Nusantaratv.com - Kontestasi Pilkada 2024 makin seru dengan peta politik yang berubah drastis usai putusan Mahkamah Konstitusi (MK) terkait ambang batas pencalonan calon kepala dan wakil kepala daerah di Pilkada Serentak 2024.
Guncangan besar dialami partai politik (parpol) dalam Koalisi Indonesia Maju (KIM) Plus. DPR memastikan pengesahan revisi Rancangan Undang-undang Pemilihan Kepala Daerah (RUU Pilkada) resmi dibatalkan.
Jurnalis senior Tempo Bambang Harymurti menyebut, KIM Plus tidak solid mulai terlihat sejak aksi demo menolak RUU Pilkada yang akhirnya dibatalkan DPR.
"Yang menarik buat saya mungkin pertanda pertama dari adanya keretakan ini sudah dimulai dimana polisi membiarkan mahasiswa meruntuhkan pagar DPR RI. Menurut saya tidak mungkin polisi membiarkan itu kalau tidak ada keretakan di atas, sehingga menimbulkan kebingungan, ini harus keras atau tidak," ujar Bambang Harymurti saat menjadi narasumber program Dialog NTV Prime di Nusantara TV, Rabu (29/8/2024).
Dia menilai, suasana demo mirip dengan tahun 1998, ketika para mahasiswa berhasil menjebol pintu pagar dan masuk ke dalam Gedung DPR RI.
"Jadi agak mirip dengan tahun 1998 ketika mahasiswa bisa masuk.

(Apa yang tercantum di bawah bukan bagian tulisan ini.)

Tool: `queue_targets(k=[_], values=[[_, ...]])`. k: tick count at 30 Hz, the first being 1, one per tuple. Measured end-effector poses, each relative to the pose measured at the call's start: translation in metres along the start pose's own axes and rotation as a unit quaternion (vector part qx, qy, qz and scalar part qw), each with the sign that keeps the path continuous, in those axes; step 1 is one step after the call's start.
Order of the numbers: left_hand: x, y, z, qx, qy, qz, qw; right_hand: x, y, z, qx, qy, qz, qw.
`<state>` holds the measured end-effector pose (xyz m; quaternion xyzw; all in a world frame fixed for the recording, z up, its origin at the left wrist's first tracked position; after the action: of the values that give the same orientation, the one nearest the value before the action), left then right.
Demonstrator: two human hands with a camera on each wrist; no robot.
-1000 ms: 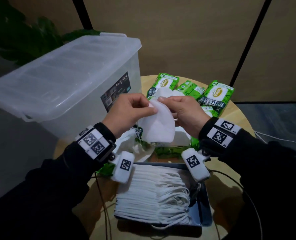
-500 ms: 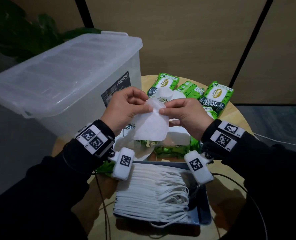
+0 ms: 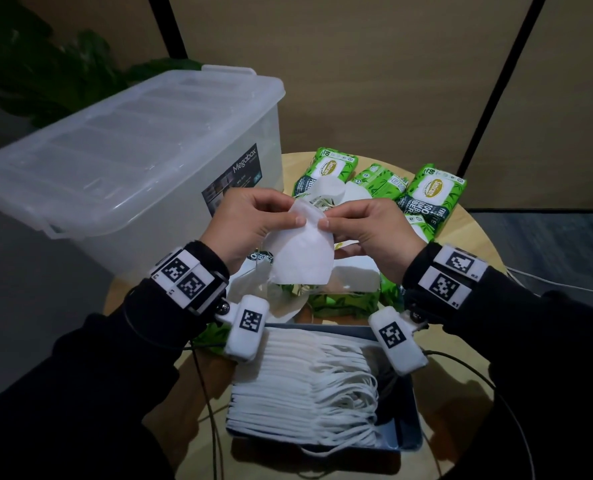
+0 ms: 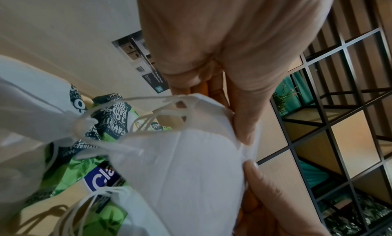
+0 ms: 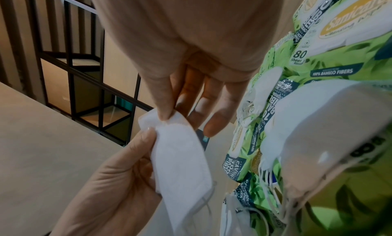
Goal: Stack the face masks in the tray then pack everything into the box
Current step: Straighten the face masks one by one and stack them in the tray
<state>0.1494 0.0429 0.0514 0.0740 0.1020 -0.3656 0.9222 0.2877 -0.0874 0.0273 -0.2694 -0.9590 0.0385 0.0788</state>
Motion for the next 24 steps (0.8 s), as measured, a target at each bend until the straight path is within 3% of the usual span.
queue_targets(k=[14,19,21,24], values=[[0.003,0.005,-0.012,-0.025,0.022,0.002,0.999,-0.006,0.000,0.006,0.036,0.000,-0.002,0.999],[0.012,0.005,-0.018,-0.042,0.103,-0.114,0.987,-0.041,0.011,-0.004,0.044,0.049,0.072,0.995],[0.010,0.010,-0.023,-0.029,0.155,-0.107,0.982,-0.056,0.015,-0.001,0.061,0.026,0.083,0.994],[0.007,0.015,-0.036,-0.064,0.143,-0.072,0.985,-0.069,0.018,0.018,0.099,-0.027,0.095,0.990]])
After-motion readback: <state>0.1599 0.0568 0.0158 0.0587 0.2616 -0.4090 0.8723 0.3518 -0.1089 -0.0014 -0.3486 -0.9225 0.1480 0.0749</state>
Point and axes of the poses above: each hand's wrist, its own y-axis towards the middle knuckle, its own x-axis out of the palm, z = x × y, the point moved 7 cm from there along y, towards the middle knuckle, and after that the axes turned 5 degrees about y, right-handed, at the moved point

Mahasiswanya justru kaget, karena tidak menyangka pada hari pertama demo gerbangnya sudah terbuka, tapi mereka tidak sampai masuk ke dalam. Aksi ini juga terjadi di berbagai daerah," sambung pria yang akrab disapa BHM itu.

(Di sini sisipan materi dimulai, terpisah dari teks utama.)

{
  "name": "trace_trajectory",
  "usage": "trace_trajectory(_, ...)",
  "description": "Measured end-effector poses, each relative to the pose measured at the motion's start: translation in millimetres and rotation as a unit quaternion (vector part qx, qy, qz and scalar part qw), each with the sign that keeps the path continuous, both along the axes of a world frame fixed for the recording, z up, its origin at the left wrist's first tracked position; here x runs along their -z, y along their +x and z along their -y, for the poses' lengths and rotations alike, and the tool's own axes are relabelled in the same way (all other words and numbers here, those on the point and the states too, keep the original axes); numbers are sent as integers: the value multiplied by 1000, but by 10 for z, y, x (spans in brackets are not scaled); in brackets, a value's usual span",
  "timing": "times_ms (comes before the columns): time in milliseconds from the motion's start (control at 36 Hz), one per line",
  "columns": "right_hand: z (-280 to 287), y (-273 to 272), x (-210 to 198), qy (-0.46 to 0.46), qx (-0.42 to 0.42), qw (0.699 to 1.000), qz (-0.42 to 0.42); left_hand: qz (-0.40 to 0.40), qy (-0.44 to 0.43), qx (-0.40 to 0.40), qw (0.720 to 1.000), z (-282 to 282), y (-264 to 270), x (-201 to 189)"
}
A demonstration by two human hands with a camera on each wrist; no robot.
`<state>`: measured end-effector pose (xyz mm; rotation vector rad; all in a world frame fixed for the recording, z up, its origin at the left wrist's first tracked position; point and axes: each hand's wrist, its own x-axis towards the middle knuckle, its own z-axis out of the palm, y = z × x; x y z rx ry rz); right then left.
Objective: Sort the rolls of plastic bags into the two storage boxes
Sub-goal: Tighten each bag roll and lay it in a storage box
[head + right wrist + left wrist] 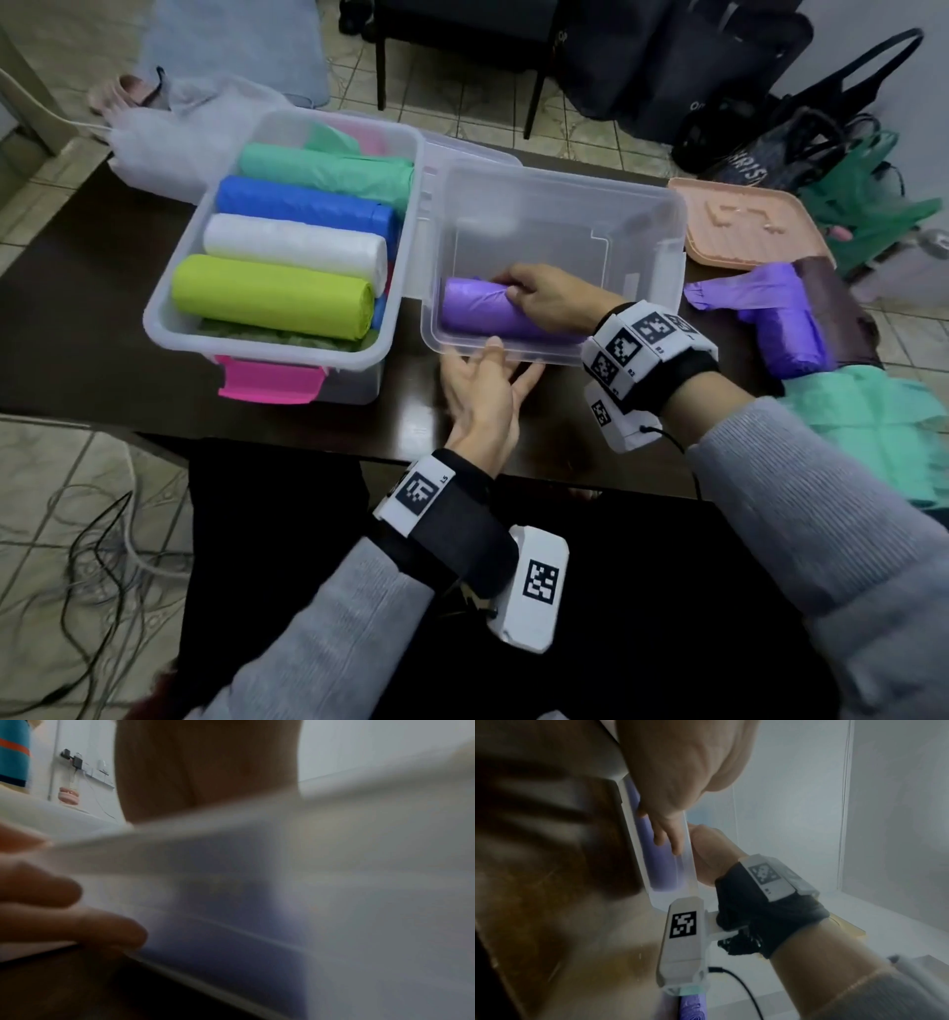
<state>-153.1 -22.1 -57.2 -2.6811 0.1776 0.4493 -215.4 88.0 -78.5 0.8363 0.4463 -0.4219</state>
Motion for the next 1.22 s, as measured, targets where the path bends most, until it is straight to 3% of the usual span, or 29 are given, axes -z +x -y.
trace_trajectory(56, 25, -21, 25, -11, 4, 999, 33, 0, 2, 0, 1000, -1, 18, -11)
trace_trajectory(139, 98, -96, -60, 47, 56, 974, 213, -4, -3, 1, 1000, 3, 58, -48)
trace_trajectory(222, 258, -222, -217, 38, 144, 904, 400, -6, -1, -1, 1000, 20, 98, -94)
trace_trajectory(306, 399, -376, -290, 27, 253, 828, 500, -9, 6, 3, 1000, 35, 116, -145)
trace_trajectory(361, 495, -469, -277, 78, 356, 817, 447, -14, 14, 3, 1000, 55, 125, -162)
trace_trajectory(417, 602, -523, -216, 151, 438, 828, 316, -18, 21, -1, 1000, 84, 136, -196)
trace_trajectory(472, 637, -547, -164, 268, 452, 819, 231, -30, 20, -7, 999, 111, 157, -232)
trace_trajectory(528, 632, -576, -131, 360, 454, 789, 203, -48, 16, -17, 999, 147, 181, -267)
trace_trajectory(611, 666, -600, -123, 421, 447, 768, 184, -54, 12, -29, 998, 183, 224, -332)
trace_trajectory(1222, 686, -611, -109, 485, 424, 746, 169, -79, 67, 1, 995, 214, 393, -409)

Baca Juga: DonCast: Bambang Harymurti Blak-blakan Soal Gonjang-ganjing di Golkar: Airlangga Terpleset Karena Inisial S di Pilkada Jakarta, Harusnya K
Jurnalis senior Tempo Bambang Harymurti saat menjadi narasumber program dialog NTV Prime di Nusantara TV, Rabu (29/8/2024).

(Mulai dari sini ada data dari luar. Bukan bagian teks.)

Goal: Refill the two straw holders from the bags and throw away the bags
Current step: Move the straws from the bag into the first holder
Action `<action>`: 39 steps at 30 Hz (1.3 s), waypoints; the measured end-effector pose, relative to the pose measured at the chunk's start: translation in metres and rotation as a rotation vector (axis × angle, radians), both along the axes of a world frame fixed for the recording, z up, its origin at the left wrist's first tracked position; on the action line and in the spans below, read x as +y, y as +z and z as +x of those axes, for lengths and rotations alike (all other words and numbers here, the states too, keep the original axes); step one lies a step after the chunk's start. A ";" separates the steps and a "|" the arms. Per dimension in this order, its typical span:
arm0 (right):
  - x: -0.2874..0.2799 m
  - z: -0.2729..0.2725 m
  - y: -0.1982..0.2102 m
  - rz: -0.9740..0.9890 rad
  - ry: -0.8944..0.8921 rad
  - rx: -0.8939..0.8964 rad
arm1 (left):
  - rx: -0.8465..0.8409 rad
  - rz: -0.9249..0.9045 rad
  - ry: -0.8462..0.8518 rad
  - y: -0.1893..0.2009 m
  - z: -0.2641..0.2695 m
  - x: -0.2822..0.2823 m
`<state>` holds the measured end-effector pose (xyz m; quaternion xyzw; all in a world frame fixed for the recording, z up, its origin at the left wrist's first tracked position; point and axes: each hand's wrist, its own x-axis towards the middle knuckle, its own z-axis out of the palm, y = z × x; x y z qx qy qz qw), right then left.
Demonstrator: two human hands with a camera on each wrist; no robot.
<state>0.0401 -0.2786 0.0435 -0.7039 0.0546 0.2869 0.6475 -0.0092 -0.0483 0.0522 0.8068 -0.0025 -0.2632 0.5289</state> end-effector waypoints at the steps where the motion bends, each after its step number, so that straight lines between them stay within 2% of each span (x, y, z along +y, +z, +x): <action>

Dia menambahkan, kondisi tersebut menunjukkan tidak solidnya kekuasaan. Ini menjadi sesuatu yang wajar karena tidak lama lagi akan terjadi perpindahan kekuasaan.
"Ibaratnya kita dilereng, semua orang mencari keseimbangan, bagaimana tetap ikut di penguasa yang berikutnya, tapi karena yang penguasa sekarang masih punya taring, maka tidak terlalu membuat penguasa yang sekarang terlalu marah," imbuhnya.
Menurutnya, terjadi perbedaan pandangan dan kepentingan antara Prabowo Subianto sebagai presiden terpilih dengan Presiden Joko Widodo (Jokowi) saat ini.
"Walaupun mungkin tujuannya sama membuat satu koalisi yang kuat, tapi ada perbedaan dalam caranya. Ibarat pepatah, Roma-nya sama, tapi jalan menuju Roma-nya itu berbeda," jelasnya.
"Bahkan dalam beberapa hal sangat berbeda seperti saat Pak Prabowo pidato di PAN. Itu jelas dia mengatakan jangan sampai ada yang haus kekuasaannya, sehingga menggunakan intel, aparat hukum untuk memenangkan pertandingan, itu tidak fair. Jadi saya kira caranya berbeda," tukas BHM.